_Your assignment_:
Your answer must be the listing repeated word for word, without its pictures.

★ ★ ★

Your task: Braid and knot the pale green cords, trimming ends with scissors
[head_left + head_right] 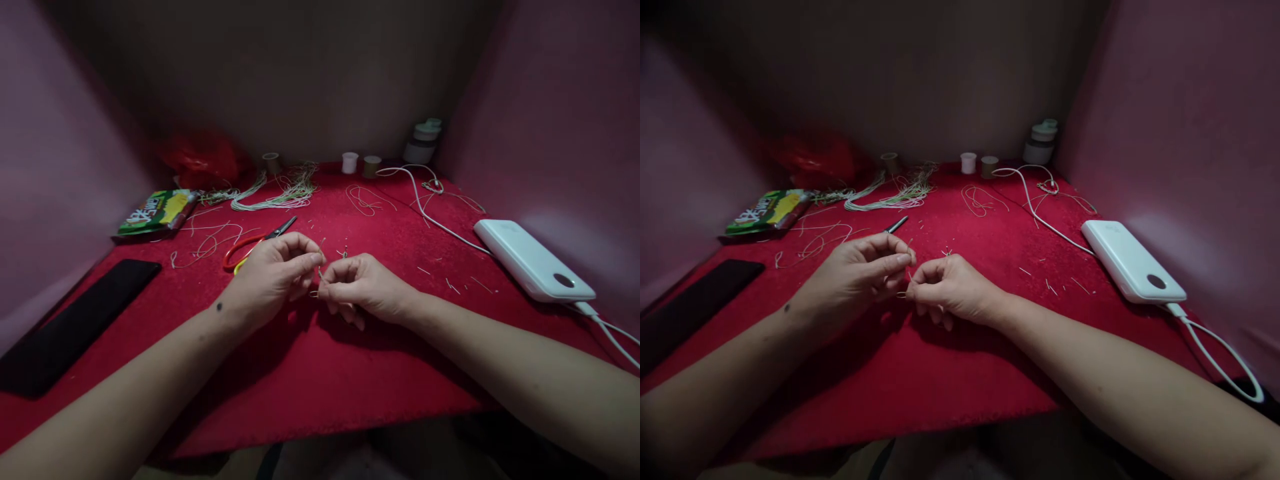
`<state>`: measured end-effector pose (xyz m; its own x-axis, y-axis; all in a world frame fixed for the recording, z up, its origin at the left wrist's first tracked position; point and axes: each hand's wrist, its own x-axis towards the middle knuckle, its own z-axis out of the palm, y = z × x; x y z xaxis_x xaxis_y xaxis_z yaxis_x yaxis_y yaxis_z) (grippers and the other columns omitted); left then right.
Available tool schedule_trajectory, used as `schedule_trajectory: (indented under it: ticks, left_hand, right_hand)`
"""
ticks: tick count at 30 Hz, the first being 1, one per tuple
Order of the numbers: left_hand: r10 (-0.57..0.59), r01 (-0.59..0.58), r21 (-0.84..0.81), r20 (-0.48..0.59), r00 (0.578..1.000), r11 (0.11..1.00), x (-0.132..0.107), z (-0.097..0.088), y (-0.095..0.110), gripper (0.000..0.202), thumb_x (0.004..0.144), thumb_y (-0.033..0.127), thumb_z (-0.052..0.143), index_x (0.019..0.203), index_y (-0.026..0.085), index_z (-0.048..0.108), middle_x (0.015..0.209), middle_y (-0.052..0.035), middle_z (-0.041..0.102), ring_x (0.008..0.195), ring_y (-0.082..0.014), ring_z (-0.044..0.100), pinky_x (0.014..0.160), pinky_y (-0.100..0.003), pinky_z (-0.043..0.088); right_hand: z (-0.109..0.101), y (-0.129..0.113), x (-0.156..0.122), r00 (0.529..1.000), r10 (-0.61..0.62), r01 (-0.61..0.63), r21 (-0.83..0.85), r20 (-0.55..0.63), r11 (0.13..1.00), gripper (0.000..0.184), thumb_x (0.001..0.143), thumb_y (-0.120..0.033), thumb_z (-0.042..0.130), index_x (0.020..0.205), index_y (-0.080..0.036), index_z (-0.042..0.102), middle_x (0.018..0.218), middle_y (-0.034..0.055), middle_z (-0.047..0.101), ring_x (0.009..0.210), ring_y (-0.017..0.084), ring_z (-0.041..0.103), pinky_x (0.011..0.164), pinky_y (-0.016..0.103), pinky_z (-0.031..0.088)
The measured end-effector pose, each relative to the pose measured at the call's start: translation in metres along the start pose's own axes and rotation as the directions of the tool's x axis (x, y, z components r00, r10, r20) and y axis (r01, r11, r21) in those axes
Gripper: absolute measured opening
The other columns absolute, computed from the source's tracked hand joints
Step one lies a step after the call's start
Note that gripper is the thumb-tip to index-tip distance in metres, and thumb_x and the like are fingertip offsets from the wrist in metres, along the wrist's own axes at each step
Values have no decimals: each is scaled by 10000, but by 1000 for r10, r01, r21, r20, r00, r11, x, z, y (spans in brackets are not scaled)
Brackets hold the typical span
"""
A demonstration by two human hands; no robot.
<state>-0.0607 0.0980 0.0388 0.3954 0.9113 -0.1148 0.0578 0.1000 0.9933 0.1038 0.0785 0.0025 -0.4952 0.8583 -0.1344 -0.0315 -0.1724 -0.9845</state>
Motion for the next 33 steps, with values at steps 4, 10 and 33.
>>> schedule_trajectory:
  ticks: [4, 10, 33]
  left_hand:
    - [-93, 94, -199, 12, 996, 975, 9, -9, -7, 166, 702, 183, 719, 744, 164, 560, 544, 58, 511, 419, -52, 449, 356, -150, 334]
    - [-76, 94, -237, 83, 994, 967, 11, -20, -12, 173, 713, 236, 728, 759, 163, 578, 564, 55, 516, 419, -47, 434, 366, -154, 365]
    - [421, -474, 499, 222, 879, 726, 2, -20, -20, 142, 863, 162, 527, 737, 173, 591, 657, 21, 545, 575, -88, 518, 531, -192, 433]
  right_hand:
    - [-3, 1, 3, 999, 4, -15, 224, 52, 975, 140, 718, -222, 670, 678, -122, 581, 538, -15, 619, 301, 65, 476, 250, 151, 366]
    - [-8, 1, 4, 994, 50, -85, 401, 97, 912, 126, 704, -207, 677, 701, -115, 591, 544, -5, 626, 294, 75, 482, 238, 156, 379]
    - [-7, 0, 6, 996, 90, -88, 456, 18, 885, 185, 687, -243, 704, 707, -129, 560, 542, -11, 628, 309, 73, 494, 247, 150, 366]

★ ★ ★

_Result of the exercise_:
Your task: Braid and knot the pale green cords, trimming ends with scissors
[head_left + head_right] 
`<state>`: measured end-effector pose (xyz m; its own x-axis, y-axis; all in a world frame fixed for the recording, z up, its origin at the left wrist's first tracked position; point and axes: each hand's wrist, its own x-axis towards the middle knuckle, its own z-axis out of the palm, y = z × x; x y z xaxis_x xaxis_y xaxis_z yaxis_x yaxis_y yaxis_z) (grippers and the other columns omitted); left then right.
Available tool schedule_trajectory, used as `schedule_trajectory: (indented under it: ticks, left_hand, right_hand)`
"""
ticks: tick count at 30 Hz, the first being 1, one per tuple
Order of the numbers: left_hand: r10 (-0.57..0.59), r01 (-0.59..0.58), r21 (-0.84..0.81), r20 (-0.48..0.59), r00 (0.578..1.000), r11 (0.11..1.00), x (-0.132..0.107), z (-0.097..0.088), y (-0.095..0.110), gripper (0.000..0.202), thumb_x (0.004..0.144), thumb_y (-0.033..0.127), thumb_z (-0.052..0.143), index_x (0.019..0.203), index_y (-0.026..0.085), index_z (-0.048..0.108), middle_x (0.015..0.209), middle_y (-0.052..0.035), middle_z (-0.041..0.102), ring_x (0.008..0.195), ring_y (-0.082..0.014), ring_z (-0.044..0.100), pinky_x (0.014..0.160), pinky_y (-0.100..0.003), pinky_z (-0.043..0.088); right_hand: z (-0.109..0.101), y (-0.129..0.113), x (-0.156..0.122), r00 (0.529..1.000), r10 (-0.61..0.62), r01 (-0.61..0.63), r21 (-0.83..0.85), r20 (-0.55..0.63), r11 (0.13..1.00), gripper (0.000..0.184), thumb_x (0.001..0.143), thumb_y (-0.120..0.033), thumb_z (-0.042..0.130), index_x (0.020..0.205), index_y (-0.080..0.036), index_z (-0.042..0.102), middle_x (0.018..0.218), middle_y (-0.034..0.055), middle_z (-0.047..0.101), ring_x (0.009..0.210), ring_y (-0.017..0.084), ring_z (-0.041..0.103), pinky_x (0.011..0.164), pinky_y (-0.016..0.103), pinky_z (-0.031..0.088)
The measured end-effector pose, each relative to the pose measured at the call's start: translation in metres along the start pose's own axes and rotation as the directions of the tool's x axis (x, y, z components r00, r10, r20) and y axis (r01, r11, r21) in those axes
Gripper: absolute measured opening
The other columns absolute, computed from the source's tracked hand joints
Step one lies a step after the call's start
Note that gripper is the thumb-tip to index-tip distance in metres, and thumb_x and the like are fingertip offsets from the wrist in metres, along the wrist's own axes at each step
Values have no decimals: each is scaled by 10000, but by 1000 for r10, r01, r21, r20, r00, r11, x, z, y (spans in brackets are not scaled)
Brackets hold the typical span
"""
A demonstration by two human hands; no robot.
<state>-0.0607 0.0980 0.0388 0.3954 0.9113 -0.1148 0.0578 0.1000 0.9933 0.1038 0.0785 0.0025 -0.4952 0.8583 -0.1344 -0.0315 -0.1724 -0.9845</state>
Motion for the next 33 steps, with values at steps 4, 10 and 33.
>>> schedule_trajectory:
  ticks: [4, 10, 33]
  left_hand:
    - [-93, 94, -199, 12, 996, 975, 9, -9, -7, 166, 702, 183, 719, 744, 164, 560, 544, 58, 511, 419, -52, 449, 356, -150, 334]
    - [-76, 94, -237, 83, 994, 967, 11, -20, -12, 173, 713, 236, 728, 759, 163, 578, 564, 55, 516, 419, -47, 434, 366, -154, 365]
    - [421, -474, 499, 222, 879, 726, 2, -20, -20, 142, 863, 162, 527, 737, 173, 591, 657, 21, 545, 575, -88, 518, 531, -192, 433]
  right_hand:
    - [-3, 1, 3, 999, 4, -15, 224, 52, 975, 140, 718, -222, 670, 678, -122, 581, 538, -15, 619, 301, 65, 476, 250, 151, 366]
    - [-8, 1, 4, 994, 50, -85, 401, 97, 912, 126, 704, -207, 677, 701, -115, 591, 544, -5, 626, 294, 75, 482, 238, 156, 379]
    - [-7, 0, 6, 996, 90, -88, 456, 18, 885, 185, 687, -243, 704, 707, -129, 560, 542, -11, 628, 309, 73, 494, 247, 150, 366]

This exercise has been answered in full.